Both something so simple and small. A lingering reflection in the mirror after Mary has walked away that lasts a second or two longer than the actual person. Mirrors don’t work that way?!
The cup was there, and then it was gone! A quick little slight of hand trick that doesn’t last more than two seconds on screen. My adult brain knows exactly what is happening. My awesome Dad brain is thinking,
“I could do that.”
(I know my wife is laughing at me right now because I say that about a lot of things I see on TV or movies. American Grit? The Amazing Race? American Ninja Warrior? Sure I could do all of those things…I would probably end up really lost in a foreign country, or really hurt in my own country.)
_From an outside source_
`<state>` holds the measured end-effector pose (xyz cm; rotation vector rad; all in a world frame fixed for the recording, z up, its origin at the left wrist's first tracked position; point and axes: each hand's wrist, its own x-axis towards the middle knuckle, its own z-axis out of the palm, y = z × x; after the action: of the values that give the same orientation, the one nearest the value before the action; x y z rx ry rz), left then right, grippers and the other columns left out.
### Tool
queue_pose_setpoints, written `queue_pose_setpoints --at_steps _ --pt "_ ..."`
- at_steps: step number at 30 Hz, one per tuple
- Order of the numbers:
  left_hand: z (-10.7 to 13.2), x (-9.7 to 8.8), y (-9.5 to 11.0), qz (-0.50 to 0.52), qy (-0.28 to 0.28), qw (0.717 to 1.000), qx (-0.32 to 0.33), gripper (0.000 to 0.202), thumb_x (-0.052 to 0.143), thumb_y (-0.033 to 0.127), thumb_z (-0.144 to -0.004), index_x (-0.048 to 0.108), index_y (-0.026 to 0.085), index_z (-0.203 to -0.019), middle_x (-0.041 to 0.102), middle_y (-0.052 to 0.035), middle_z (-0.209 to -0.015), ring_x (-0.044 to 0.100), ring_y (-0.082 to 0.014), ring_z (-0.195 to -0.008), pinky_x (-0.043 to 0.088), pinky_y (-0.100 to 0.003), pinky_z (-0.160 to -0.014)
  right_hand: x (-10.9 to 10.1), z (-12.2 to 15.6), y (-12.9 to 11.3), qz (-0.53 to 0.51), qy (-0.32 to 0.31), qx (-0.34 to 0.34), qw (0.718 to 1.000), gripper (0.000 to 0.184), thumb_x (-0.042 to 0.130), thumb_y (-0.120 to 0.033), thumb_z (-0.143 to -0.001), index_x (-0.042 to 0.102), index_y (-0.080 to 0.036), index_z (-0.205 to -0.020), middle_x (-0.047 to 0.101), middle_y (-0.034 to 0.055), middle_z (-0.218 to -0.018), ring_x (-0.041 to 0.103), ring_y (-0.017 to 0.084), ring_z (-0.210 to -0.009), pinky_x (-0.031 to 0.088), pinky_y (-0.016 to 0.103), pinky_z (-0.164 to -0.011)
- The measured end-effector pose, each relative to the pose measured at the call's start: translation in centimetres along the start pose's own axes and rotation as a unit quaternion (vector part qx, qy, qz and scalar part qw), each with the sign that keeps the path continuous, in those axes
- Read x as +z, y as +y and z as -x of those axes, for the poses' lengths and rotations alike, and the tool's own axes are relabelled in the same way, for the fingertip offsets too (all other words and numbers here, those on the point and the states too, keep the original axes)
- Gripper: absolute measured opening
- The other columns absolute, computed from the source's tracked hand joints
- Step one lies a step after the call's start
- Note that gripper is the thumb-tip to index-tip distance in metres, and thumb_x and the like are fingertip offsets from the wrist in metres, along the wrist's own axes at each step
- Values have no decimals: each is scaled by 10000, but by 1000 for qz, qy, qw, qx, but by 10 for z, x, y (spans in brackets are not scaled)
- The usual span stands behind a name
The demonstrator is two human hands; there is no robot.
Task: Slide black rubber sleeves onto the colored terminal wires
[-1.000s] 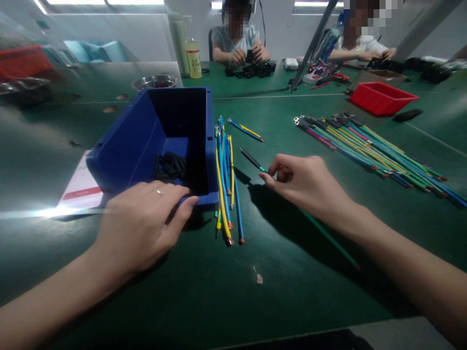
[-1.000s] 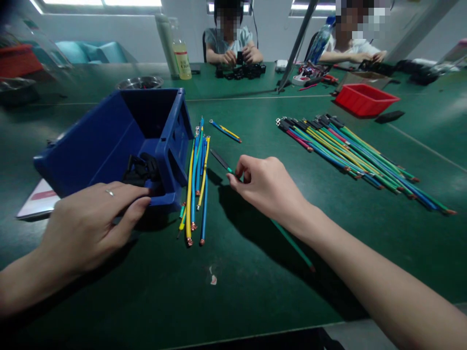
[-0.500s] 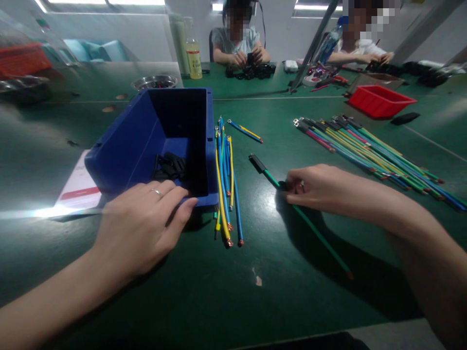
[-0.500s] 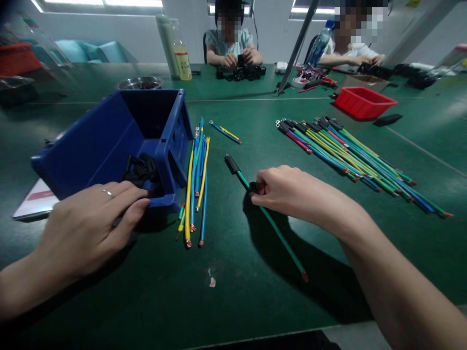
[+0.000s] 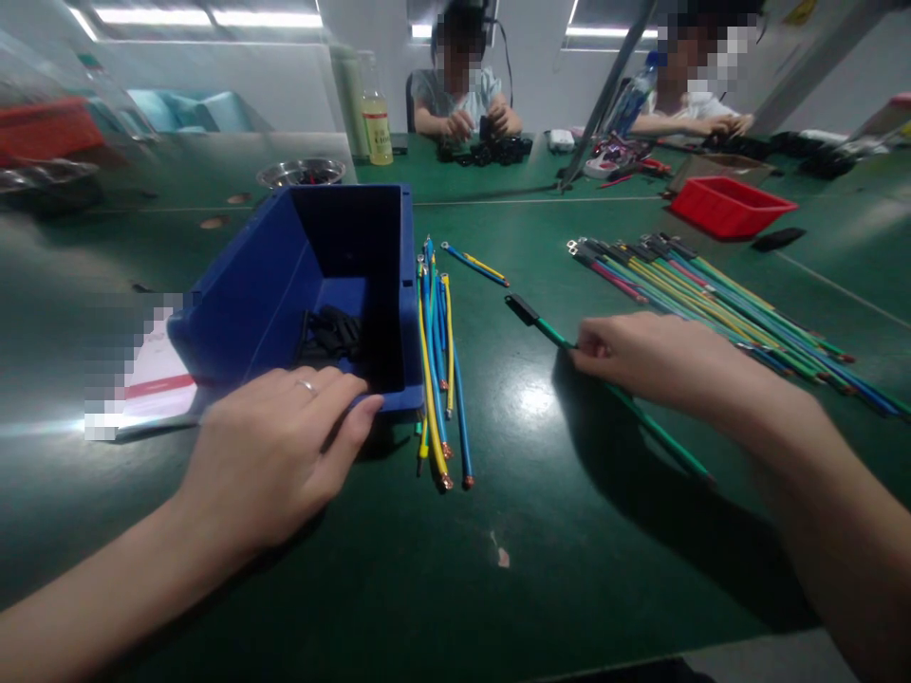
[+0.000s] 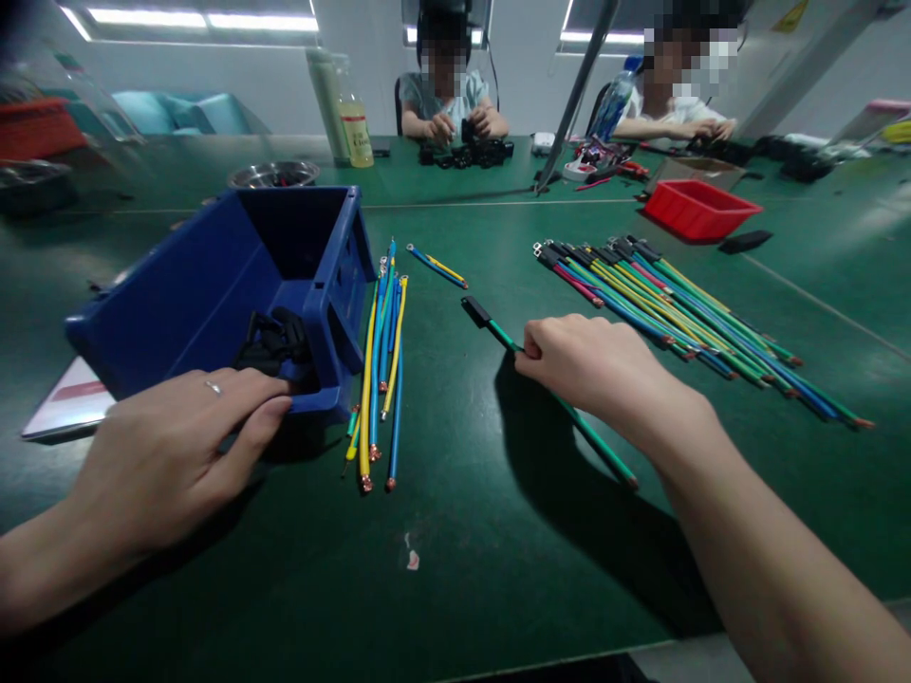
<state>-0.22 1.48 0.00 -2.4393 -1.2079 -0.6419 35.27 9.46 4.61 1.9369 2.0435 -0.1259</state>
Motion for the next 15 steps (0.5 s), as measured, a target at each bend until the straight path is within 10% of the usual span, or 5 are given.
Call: queue_pose_setpoints --at_steps 8,15 --pt "-3 0 -1 3 -6 1000 -4 558 346 444 -1271 768 259 -956 713 -19 -726 619 -219 -627 434 -410 -596 -4 -12 11 0 39 79 996 440 429 -341 -1227 794 -101 -1283 826 319 -1339 809 461 -1248 420 417 -739" --pt "-1 1 -2 4 -11 1000 -2 561 342 436 -1267 766 251 -949 712 -24 -740 596 -221 -619 435 -424 -593 1 -18 22 -7 26 90 996 292 575 -324 -1167 826 -177 -1196 865 220 -1275 825 375 -1126 462 381 -773"
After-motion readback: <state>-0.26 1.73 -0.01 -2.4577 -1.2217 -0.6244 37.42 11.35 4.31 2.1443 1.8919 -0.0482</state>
Socrates, the philosopher friend of Bill S. Preston and Theodore “Ted” Logan, is quoted as saying that “the unexamined life is not worth living.”
Since this night with my kids, I’ve examined my life a little more and noticed that the simple slight of hand tricks and illusions don’t amaze me like they used to. These trailers, even though they did peak an interest, didn’t take my breath away and shake my reality like it did my kids.
But I guess, in a way, they did. I’m constantly amazed by my kids and by my life in general at times. This Christmas season, driving around with an awestruck 2 year old was a perfect reminder of how amazing this life really is. Every 30 seconds I got a reminder of “OOOOOOHH, Christmas!” with each strand of lights.
On every block.
At every house.
Here’s me casually dropping in some poetry, to make you think that I am educated, classy, and read poetry all the time, when in reality I just heard it on NPR one morning and it stuck with me and would kind of fit at this moment in our story:
Red Bird – Mary Oliver – Beacon Press, 2008
Instructions for living a life:
Tell about it.
-“Sometimes” by Mary Oliver-
I’ll be the first to admit that paying attention is not one of my better qualities, but my kids, my wife, my life, sometimes does astonish me. I am immensely blessed and would be a fool to not tell someone about it. So here’s me telling about it.
What about you, oh reader mine? What are your sources of wonder and awe? What takes your breath away these days? If you can’t immediately think of something, go out and pay attention. Find something to be astonished by. Then come back and tell about it.
(I had originally entitled this one ‘The One About the Little Things’ and found it funny that as I fleshed out the post, originally the ‘little things’ had meant those magical mirrors and slight of hand tricks that are so special to too few of us. I guess it’s more about those other little things, my own littles, that are really my sources of wonder.)